When a line of the material has the word "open" in it, copy that line.

▬▬▬

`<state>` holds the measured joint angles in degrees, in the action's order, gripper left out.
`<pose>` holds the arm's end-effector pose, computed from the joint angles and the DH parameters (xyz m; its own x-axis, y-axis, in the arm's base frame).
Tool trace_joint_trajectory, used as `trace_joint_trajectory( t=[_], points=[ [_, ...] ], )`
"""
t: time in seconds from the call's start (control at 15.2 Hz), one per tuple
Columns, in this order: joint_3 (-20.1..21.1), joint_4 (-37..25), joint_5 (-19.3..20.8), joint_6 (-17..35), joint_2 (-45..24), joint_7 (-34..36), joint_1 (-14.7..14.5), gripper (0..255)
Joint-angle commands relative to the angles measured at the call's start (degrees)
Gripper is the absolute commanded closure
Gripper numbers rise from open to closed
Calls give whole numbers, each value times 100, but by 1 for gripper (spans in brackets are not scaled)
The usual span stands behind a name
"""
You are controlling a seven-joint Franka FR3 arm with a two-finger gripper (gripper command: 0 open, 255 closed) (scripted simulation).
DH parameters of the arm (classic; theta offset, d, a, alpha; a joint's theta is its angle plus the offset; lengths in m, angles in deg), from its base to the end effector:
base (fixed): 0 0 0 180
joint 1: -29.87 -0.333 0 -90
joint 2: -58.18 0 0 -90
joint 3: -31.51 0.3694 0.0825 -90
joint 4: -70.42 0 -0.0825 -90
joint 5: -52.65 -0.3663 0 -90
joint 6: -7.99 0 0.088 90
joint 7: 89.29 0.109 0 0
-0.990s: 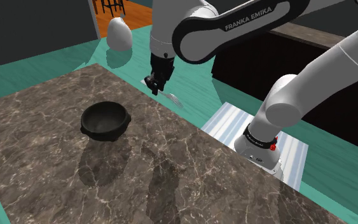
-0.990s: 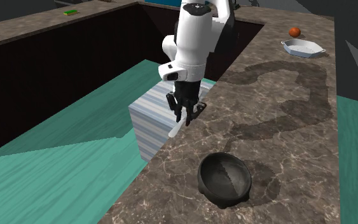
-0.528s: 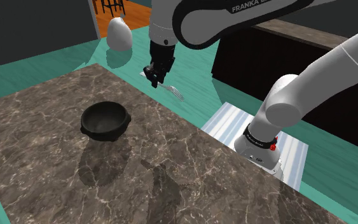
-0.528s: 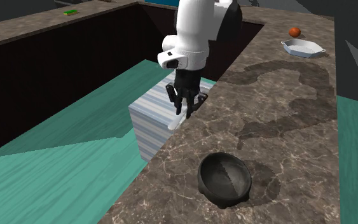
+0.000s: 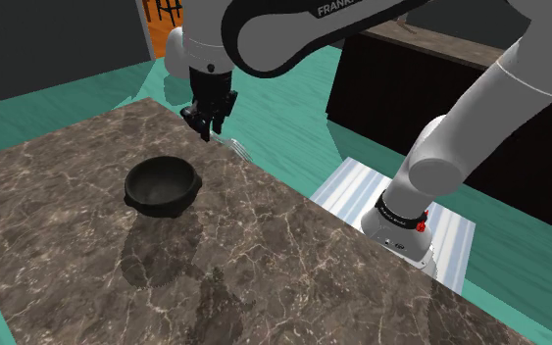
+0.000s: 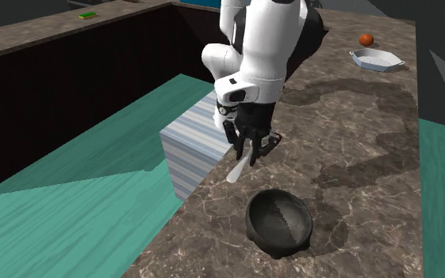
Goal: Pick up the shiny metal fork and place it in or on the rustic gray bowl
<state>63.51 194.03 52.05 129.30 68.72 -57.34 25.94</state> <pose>0.3884 0.3016 0.5340 0.9875 0.0628 0.1447 0.0616 -0.9980 0.0128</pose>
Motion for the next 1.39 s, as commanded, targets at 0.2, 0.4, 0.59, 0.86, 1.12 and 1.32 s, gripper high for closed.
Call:
trace_joint_trajectory(
  t=[0.2, 0.4, 0.59, 0.86, 1.12, 1.32],
  points=[
    [396, -1175, 841, -171, -1262, 871, -81, 255],
    [487, -1990, 1400, -409, -2062, 1361, -338, 255],
    [449, -2667, 1826, -596, -2725, 1693, -666, 255],
    [409, -2458, 1907, -327, -2805, 1768, -681, 255],
    [369, -2274, 2007, -68, -2906, 1854, -698, 255],
    [351, -2204, 2052, 36, -2951, 1892, -707, 255]
  ],
)
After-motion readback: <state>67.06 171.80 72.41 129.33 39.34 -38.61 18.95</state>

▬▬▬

SOLUTION FOR THIS TASK:
Gripper numbers rise from open to closed
You are controlling a seven-joint Franka FR3 arm with a two-finger gripper (gripper command: 0 open, 255 closed) (scripted simulation).

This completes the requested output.